A three-member bench of the apex court, headed by Chief Justice Iftikhar Muhammad Chaudhry, continued hearing the petition filed by Air Marshal (retd) Asghar Khan in 1996 accusing the ISI of financing politicians to manipulate the general elections of 1990 and creating the Islami Jamhoori Ittehad (IJI) to prevent the PPP from winning the polls.
During today’s proceedings, Hamid Saeed was present in the court to submit his statement. He requested the court to keep the paragraphs 1-8 of his statement confidential while paragraphs 9-14 can be made public. Replying to this, the Chief Justice remarked that it was up to his discretion and he could submit the confidential sections separately.
The attorney general also presented the details of ISI’s accounts and told the court that the details are confidential and cannot be made public. On this, the Chief Justice remarked that these details are already on-record.
Justice Jawwad S Khawaja said that Asad Durrani had told that the entire money was not spent and the remaining sum was present in the ISI accounts, and that the required information was not provided.
On Wednesday, Secretary to the President Malik Asif Hayat told the court that no political cell had been working in the Presidency after September 2008, Chief Justice observed had the former army chief resisted the mistakes of 1990, events like that of October 12, 1999 and November 3, 2007 would not have occurred.
The SC directed the Ministry of Defence to submit before it details of a sum of Rs80 million, which was deposited in the ISI accounts.

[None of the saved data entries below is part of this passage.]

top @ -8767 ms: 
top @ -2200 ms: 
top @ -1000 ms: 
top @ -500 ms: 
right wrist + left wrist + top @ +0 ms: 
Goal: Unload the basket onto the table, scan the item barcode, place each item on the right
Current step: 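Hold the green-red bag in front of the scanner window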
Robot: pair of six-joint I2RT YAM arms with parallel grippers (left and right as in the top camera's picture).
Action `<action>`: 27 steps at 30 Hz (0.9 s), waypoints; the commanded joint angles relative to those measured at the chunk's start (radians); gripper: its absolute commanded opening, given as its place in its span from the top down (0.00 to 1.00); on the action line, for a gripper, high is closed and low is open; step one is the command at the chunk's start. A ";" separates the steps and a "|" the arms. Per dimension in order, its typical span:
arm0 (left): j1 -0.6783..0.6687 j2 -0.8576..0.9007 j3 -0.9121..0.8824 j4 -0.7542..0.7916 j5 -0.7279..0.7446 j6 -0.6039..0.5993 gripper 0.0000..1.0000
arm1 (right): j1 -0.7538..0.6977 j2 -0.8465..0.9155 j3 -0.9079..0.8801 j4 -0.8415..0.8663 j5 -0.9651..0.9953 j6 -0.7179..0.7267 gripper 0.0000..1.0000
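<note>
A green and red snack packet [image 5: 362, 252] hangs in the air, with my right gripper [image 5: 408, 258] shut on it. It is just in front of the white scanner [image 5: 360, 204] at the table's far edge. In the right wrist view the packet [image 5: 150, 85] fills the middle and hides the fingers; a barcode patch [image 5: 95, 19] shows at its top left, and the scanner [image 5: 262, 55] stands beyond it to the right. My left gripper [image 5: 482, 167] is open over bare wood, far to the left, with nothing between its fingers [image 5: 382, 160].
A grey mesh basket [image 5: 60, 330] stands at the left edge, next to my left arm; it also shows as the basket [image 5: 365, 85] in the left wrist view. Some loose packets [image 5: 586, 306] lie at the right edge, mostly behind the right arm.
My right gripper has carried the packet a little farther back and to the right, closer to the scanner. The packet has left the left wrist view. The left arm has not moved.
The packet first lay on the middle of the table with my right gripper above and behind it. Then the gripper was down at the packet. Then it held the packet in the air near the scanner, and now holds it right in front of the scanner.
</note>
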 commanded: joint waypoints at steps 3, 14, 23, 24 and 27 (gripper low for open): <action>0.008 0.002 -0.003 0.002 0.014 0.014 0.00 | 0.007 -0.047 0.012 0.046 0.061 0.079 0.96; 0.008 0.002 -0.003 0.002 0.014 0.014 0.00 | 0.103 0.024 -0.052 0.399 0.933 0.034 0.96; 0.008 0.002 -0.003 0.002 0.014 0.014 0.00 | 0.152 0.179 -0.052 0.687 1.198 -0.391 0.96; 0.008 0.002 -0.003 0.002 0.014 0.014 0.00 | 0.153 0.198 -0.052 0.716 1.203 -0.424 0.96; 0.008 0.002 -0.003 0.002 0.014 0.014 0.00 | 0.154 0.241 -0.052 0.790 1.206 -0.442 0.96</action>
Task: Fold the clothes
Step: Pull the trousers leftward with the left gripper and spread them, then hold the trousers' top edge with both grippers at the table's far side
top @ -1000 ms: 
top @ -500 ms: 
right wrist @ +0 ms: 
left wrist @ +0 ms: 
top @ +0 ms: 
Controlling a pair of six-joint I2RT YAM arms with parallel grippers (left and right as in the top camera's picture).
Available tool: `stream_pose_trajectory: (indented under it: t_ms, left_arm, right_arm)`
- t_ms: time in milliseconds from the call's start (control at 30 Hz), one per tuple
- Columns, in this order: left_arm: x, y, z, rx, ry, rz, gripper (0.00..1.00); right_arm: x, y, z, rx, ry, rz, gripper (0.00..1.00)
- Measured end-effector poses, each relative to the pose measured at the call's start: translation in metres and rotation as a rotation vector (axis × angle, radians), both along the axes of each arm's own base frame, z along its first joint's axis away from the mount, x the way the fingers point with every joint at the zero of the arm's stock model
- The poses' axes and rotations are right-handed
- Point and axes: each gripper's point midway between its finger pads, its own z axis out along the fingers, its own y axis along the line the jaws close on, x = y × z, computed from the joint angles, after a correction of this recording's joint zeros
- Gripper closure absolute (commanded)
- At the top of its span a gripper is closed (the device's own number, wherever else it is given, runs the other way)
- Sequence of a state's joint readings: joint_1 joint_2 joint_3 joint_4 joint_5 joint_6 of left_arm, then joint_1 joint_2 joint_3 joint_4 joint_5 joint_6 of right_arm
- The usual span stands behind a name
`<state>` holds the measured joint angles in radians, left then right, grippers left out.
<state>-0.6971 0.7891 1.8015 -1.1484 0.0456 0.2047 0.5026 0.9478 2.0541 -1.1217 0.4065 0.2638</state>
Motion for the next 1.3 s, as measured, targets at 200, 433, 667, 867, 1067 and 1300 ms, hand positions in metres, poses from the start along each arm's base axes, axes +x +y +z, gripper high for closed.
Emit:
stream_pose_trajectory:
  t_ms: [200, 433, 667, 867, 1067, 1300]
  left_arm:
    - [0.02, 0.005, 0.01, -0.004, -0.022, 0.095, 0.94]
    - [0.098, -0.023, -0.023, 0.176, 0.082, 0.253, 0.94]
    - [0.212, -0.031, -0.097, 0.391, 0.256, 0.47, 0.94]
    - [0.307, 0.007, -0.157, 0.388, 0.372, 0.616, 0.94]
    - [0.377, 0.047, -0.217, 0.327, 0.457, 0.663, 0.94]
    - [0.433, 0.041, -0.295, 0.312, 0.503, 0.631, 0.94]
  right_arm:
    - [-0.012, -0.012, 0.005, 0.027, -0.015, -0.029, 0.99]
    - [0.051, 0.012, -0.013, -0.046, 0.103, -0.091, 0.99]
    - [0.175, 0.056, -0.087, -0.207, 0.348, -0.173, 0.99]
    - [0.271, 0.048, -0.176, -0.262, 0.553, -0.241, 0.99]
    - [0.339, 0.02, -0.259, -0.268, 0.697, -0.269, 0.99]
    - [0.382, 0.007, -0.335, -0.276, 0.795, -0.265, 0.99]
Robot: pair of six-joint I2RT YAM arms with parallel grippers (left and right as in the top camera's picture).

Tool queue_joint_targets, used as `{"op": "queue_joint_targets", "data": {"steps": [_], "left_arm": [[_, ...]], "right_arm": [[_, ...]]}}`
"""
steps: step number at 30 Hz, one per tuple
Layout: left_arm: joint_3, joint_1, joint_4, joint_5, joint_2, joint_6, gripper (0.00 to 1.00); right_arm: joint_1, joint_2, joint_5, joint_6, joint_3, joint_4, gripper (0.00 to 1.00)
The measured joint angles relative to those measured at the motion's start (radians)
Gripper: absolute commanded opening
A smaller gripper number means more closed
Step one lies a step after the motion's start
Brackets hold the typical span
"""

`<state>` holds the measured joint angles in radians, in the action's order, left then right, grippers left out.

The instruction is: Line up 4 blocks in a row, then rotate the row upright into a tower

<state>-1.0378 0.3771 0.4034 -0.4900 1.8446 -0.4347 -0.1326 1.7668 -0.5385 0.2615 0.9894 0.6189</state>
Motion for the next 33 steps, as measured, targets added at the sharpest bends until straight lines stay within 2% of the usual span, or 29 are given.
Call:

The court also directed the secretary to the president to submit his reply today about the existence of a political cell in the Presidency in 1990.
During the hearing, Akram Sheikh, the counsel for former army chief General (retd) Mirza Aslam Beg, submitted the statement of his client informing the court that an amount of Rs60 million was distributed among the politicians while the remaining Rs80 million was deposited in the ISI account.
Salman Akram Raja, the counsel for the petitioner, told the court that there must be an institutional record regarding the said amount and the Ministry of Defence could provide appropriate information in this regard.
At this, the chief justice asked commander Shahbaz, representative of the Defence Ministry, to inquire from the concerned quarters and submit his reply before the court.
The court had again issued a notice to Hamid Saeed as he could not appear before the court on Wednesday because of illness and directed him to appear before it today.
Former ISI chief General (retd) Asad Durrani had earlier accused Hamid Saeed of having a role in the distribution of money among the politicians. Earlier, Malik Asif Hayat submitted his response to the court stating that there had been no political cell in the Presidency after September 2008.
Hayat said it was possible that an election information cell might have operated from the Presidency in the past. He submitted that the president’s military secretary possessed some files and he would be able to respond to the question once he had reviewed them. The counsel for former General (retd) Aslam Beg also submitted his client’s sworn statement and said there was a political cell in the Presidency.
The counsel further submitted that his client believed there should be no political cell in the Presidency. “President is the symbol of the federation under Article 141 of the Constitution, hence he should not indulge in politics,” he contended.
The chief justice observed that Beg was aware of the IJI funding and the-then President Ghulam Ishaq Khan used to be briefed about the IJI activities. He said that under the Constitution, the president was the head of state, not the chief of a political party, and the-then president’s support for the IJI was a violation of his oath. He said that a head of state should not support any political group.